Some theoretical sources of differences in general
gzip
(RFC 1952), which uses deflate
(RFC 1951) as its compression format, is technically only a file format specification. In particular, algorithms are given significant latitude in how they choose to compress the bytes they're given (this is actually a strength).
There's two basic compression mechanisms that can be used with deflate
:
Length-limited Huffman coding: Characters that appear more frequently can be given a shorter bit-sequence, and less frequent characters can be given a longer bit-sequence, leading to less bits overall to represent the same information. The Huffman tree used for encoding can be calculated dynamically from the input (or part of it), or it can be fixed.
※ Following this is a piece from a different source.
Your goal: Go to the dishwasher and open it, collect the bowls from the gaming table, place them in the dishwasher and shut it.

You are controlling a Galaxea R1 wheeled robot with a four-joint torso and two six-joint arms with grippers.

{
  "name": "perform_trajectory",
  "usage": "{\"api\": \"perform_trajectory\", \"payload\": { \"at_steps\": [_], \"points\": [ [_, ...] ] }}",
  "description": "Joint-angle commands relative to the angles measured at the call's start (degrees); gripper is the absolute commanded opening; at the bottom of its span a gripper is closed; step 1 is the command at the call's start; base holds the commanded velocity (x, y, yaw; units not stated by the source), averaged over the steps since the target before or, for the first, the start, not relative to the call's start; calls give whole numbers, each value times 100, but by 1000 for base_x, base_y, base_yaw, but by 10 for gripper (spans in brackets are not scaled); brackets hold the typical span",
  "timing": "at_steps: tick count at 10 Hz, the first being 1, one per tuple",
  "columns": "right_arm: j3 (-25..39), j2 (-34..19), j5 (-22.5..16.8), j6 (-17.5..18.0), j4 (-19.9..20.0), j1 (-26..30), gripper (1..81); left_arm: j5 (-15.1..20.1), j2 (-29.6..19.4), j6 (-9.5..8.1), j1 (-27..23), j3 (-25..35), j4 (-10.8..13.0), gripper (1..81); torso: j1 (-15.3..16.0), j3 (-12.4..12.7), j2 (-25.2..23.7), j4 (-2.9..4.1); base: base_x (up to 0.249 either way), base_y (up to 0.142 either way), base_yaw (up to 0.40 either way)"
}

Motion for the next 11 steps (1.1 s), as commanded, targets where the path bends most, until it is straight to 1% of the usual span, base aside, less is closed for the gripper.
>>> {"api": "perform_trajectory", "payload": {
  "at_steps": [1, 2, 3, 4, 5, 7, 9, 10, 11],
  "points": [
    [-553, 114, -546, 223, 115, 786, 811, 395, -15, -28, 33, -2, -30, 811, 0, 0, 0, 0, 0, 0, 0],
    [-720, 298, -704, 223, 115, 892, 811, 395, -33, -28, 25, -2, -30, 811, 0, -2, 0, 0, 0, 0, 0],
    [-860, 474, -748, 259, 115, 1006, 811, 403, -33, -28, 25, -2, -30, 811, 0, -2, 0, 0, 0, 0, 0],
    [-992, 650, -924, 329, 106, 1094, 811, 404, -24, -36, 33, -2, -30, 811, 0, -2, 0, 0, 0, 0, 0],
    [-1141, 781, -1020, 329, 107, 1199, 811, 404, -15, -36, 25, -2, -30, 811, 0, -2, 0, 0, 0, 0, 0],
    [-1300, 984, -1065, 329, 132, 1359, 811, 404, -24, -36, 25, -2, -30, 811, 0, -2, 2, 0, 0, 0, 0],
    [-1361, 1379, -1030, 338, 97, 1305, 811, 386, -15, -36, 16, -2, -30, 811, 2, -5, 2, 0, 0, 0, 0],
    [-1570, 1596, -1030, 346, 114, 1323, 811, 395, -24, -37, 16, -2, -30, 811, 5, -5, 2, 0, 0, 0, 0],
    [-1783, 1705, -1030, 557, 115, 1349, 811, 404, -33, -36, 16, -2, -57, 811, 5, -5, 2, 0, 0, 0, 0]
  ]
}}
As a result, different encoders may use different Huffman trees for the same input, leading to different representations of the tree itself and of the encoded characters.
LZ77 compression: Substrings which have been previously output already need not be output again; instead, only a backreference with the length of the identical substring need be output. Since finding all common substrings in a given input is a Hard Problem™, it's often more efficient just to find as many as possible with a given heuristic (e.g. tracking the last 6 substrings that started with each two-character prefix). Again, different encoders can (validly) produce different output for the same input.
Finally, all of this compressed data is spread out into one or more blocks, and it's at the encoder's discretion when to switch to a new block. In theory, this could even be done every byte (though that wouldn't really be compression!). When ending a block, because its contents are encoded using the Huffman bit codes, it's possible that the block doesn't end on a byte boundary; in such a case, arbitrary bits can be added as padding to round to the next byte if the subsequent item in the stream must start on a whole byte (uncompressed blocks, for example, have to start on byte boundaries).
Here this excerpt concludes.